## Your task
Everything from the line with "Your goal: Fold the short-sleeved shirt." down to the last line of the material below must be written out exactly. Leave out all other lines.

*** Given information

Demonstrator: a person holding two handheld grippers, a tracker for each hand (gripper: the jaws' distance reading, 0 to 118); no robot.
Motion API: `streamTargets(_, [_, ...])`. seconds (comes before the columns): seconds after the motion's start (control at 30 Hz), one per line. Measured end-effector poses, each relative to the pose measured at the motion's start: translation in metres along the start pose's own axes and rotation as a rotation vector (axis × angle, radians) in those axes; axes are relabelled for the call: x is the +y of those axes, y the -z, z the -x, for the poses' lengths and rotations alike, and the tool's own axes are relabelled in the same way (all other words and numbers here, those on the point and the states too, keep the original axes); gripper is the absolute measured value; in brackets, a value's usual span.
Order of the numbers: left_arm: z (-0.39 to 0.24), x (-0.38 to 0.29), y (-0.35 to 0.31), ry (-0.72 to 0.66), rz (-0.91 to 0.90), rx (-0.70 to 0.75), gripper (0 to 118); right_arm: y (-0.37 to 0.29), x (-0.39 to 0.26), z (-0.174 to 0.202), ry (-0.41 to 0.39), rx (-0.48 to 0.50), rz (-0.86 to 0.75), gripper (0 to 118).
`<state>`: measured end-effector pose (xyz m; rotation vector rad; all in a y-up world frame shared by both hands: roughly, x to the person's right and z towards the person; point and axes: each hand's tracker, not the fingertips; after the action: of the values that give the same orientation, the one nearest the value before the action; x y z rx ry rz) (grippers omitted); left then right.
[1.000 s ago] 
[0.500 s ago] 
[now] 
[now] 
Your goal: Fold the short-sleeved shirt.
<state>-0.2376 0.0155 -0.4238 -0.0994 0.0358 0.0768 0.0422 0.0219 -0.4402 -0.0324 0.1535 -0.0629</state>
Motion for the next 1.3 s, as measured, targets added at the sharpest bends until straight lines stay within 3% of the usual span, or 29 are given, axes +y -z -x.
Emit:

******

## Reply
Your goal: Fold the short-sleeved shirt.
<state>-0.2376 0.0155 -0.4238 -0.0994 0.0358 0.0768 0.0422 0.0219 -0.4402 -0.0324 0.1535 -0.0629</state>
Motion for the next 1.3 s, as measured, targets added at the sharpest bends until straight lines stay within 3% of the usual span, or 29 are given, axes +y -z -x.
Emit:

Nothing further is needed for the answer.